There was nothing but everything all at once. The room was on fire but she was now freezing. She wanted to run a mile and yet she could not move. The only motion was the constant stream of tears that stung her eyes as they poured down her face. The world was different now, she was different now and all she could think was how horribly indifferent he was. No emotion, a drought where there used to be monsoons. After what felt like hours she decided to lay her head on her pillow and the pain wracked her body once more. Her eyes burned and the world was a haze. She let her head fall to her pillow and fell apart.

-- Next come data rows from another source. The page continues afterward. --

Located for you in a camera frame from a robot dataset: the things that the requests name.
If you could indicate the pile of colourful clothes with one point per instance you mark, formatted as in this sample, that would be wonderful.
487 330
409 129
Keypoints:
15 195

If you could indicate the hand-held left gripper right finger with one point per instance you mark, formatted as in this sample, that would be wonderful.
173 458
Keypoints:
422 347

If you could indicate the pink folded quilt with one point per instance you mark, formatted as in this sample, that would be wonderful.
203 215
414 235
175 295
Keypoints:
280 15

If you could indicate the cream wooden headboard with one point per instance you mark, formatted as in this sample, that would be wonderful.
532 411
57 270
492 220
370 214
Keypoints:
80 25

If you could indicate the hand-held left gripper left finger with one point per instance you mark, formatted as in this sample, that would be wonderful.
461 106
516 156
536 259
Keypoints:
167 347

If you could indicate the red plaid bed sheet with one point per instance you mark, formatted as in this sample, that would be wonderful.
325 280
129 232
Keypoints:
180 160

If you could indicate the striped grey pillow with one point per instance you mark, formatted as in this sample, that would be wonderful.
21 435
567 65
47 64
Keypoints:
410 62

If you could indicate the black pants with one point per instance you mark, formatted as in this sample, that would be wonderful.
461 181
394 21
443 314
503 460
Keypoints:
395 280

The walls are a blinding white. You can’t leave unless you earn a pass from your observer. Everyone here is learning how to not be crazy. You must do what you are told. Sit, stay, speak. An insane asylum some may say but most call it school. He is trapped in a cold hard chair at a cold hard desk in a world of cold hard buildings. Maybe school seems like an insane asylum because he is crazy. This situation is his hell. He needs to get out. He needs to be crazy. It seems like all he has ever learned here is how to sit stay and speak. He doesn’t want to sit he definitely wont stay and is too far gone to even bother speaking. He used to speak books to her. They would go back and forth every hour of every day, but not anymore. He doubts he will ever speak to her again. He starts to feel it again. The fear, the hurt, the burning that resided in his chest as he thought about his decision. He knew he was right, but he was just so close to being wrong that it hurt so damn much. Close is never close enough he reminded himself over and over again while pinching at his jacket zipper until it left a red indent in his finger.

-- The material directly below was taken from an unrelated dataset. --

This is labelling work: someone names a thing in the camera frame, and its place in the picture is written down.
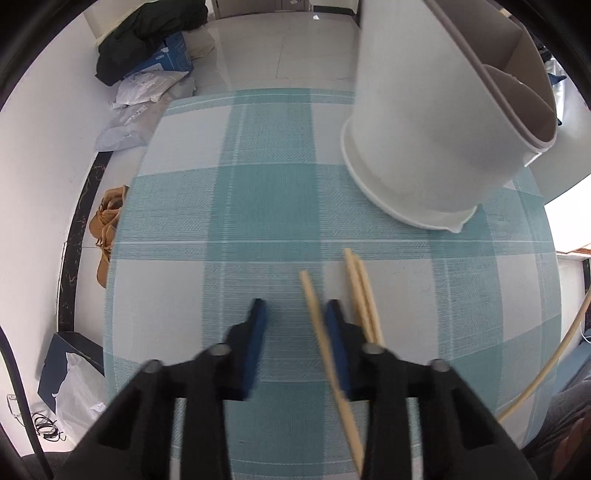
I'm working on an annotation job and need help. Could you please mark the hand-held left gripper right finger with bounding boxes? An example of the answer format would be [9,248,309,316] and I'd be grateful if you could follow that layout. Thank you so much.
[323,299,539,480]

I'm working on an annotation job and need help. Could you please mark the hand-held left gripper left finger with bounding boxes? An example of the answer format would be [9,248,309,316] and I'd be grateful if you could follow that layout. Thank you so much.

She was early for her train back to the city. She had come to visit her sister. Her sister could fix anything. Well, she could fix anything in others lives but not so much her own. She had a bad case of deja vu walking to the old beaten down train platform. She sat down her suitcase and started waiting while sipping on her cold brew. It was cold out side, but not a bad cold an amazing cold. The cold that comes after it rained that morning. The cold that wakes you up and makes the air feel new. It was just what she needed. Anything new was welcomed with open arms. She usually would follow the same schedule everyday and avoid anything new. Not because she was scared or uninterested, simply because she was a creature of habit. She enjoyed smelling the coffee from her old broken down keurig as it would struggle to sputter out lukewarm coffee every morning .She loved heating up her go to breakfast, microwave oatmeal, and feeling the steam hit her face as she stirred it. She smiled every morning when her feet hit the warm gravel and she was ready to start her day. Mornings used to be her favorite time of day. But everything had changed now. She woke up late not caring enough to make coffee or food. Waiting for the piece of junk keurig made her want to rip her hair out. Feeling the hot, muggy, gross steam from her oatmeal made her want to gag. Everything she used to love was now ruined. The only thing that made her happy was the haze. Waking up and still being half asleep and able to make dreams a reality or staring off into a light and staying completely still and letting your mind run wild. She would use this time to imagine his arms around her once more. Imagining him coming up behind her as she made her coffee. Imagining him laugh at her while she scarfed down her oatmeal. Imagining a time where life was warm and comfortable. Life was not warm and comfortable anymore and although she was excited by this new cold morning she couldn’t help but think of the way things used to be.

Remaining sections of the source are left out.